Task> From the data below, return the exact lines starting at the line containing "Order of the" and ending at the line containing "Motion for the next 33", both included, and nothing else.
== Segment start ==
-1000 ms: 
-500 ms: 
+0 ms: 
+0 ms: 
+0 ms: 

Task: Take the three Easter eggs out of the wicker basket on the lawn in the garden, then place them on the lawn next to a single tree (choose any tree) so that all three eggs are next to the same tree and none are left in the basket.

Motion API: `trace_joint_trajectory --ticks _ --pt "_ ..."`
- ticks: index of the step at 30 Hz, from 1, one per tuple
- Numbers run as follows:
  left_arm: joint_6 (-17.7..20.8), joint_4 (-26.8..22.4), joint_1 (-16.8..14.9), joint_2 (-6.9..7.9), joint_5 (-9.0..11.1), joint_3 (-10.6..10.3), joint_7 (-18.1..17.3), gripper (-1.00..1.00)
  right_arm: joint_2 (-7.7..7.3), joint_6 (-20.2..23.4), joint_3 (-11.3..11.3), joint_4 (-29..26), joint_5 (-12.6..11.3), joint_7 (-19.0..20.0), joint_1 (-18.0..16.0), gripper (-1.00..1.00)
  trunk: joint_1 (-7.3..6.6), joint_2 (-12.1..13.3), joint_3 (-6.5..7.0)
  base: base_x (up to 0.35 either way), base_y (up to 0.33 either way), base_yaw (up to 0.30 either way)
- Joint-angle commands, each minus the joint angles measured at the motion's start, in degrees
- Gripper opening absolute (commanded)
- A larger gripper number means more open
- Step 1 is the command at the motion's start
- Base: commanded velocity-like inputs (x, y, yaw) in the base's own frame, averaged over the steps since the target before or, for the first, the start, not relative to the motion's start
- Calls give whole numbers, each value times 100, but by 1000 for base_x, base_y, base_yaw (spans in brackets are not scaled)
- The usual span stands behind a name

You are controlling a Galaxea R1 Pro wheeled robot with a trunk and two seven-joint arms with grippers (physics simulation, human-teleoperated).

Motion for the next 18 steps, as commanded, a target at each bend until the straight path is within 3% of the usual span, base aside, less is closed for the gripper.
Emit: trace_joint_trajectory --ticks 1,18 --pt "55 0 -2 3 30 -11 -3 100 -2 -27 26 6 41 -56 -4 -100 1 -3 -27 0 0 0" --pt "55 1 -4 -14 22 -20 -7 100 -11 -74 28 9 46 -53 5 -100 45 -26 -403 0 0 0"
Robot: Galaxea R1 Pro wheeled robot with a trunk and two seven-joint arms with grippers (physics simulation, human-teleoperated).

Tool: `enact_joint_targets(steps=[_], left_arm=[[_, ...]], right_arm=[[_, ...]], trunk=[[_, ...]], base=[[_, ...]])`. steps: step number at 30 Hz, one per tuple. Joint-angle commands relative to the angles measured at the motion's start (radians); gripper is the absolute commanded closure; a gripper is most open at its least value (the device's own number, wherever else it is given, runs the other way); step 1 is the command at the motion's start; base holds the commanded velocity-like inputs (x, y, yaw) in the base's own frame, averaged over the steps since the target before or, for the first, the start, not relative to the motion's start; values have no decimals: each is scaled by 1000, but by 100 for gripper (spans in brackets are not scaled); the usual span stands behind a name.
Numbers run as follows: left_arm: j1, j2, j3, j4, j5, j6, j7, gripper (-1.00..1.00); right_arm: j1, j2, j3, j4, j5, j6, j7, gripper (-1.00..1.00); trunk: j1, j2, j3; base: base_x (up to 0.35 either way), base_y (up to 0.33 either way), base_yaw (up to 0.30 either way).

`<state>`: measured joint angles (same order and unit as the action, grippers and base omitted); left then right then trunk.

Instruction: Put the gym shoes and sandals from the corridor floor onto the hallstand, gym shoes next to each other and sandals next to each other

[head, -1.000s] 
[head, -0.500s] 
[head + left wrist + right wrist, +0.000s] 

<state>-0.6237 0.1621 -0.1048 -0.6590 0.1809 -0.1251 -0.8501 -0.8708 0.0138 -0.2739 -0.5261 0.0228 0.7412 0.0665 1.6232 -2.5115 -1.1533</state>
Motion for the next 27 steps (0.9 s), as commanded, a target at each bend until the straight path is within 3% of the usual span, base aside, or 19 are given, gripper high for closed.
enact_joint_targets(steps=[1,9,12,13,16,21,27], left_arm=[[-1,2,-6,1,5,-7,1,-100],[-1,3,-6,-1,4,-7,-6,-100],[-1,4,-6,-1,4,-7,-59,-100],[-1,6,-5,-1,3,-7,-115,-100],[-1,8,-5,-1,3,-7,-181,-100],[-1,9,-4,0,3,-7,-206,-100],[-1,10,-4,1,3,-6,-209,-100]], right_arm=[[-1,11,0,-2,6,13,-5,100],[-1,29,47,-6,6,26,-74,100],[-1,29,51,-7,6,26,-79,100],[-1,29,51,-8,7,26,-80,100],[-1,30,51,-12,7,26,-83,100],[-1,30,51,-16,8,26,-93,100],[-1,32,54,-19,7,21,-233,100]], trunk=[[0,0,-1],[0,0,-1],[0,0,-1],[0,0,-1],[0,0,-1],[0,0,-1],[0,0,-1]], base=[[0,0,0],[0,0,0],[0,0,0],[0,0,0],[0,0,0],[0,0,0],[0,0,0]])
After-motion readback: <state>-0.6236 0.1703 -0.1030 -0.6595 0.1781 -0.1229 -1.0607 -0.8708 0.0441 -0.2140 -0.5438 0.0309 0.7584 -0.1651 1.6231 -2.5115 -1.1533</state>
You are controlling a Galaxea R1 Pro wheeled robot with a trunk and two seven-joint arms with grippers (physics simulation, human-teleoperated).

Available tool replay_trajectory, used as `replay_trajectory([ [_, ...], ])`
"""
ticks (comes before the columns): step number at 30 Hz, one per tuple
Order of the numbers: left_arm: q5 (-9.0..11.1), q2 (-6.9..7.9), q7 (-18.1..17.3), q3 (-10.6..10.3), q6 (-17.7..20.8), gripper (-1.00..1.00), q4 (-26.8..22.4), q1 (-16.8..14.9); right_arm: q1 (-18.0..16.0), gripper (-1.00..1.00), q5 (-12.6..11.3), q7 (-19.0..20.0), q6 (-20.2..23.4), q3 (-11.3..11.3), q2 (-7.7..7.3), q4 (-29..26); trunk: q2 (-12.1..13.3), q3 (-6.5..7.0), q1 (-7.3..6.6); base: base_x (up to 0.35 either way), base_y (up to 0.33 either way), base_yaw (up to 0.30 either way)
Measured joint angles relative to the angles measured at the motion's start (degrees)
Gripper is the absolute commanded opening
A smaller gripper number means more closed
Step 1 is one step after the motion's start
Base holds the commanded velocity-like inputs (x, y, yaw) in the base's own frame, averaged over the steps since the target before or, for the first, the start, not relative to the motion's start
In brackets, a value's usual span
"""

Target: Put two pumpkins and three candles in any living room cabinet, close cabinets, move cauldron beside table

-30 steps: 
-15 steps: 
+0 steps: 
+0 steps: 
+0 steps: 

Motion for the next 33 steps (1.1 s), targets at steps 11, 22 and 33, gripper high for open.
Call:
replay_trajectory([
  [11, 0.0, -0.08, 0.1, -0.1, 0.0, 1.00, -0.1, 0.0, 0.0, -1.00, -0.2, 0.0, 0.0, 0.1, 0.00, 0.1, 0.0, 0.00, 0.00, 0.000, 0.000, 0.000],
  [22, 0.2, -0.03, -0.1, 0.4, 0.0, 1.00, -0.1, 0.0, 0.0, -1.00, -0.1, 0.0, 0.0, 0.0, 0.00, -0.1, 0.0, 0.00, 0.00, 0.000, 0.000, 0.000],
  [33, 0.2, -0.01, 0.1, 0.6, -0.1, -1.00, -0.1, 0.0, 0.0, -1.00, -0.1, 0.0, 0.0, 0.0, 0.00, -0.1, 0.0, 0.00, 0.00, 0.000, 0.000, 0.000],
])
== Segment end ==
Written response>
Order of the numbers: left_arm: q5 (-9.0..11.1), q2 (-6.9..7.9), q7 (-18.1..17.3), q3 (-10.6..10.3), q6 (-17.7..20.8), gripper (-1.00..1.00), q4 (-26.8..22.4), q1 (-16.8..14.9); right_arm: q1 (-18.0..16.0), gripper (-1.00..1.00), q5 (-12.6..11.3), q7 (-19.0..20.0), q6 (-20.2..23.4), q3 (-11.3..11.3), q2 (-7.7..7.3), q4 (-29..26); trunk: q2 (-12.1..13.3), q3 (-6.5..7.0), q1 (-7.3..6.6); base: base_x (up to 0.35 either way), base_y (up to 0.33 either way), base_yaw (up to 0.30 either way)
Measured joint angles relative to the angles measured at the motion's start (degrees)
Gripper is the absolute commanded opening
A smaller gripper number means more closed
Step 1 is one step after the motion's start
Base holds the commanded velocity-like inputs (x, y, yaw) in the base's own frame, averaged over the steps since the target before or, for the first, the start, not relative to the motion's start
In brackets, a value's usual span
"""

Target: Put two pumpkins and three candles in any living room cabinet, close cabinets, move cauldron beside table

-30 steps: 
-15 steps: 
+0 steps: 
+0 steps: 
+0 steps: 

Motion for the next 33 steps (1.1 s), targets at steps 11, 22 and 33, gripper high for open.

No more work remains for this exercise.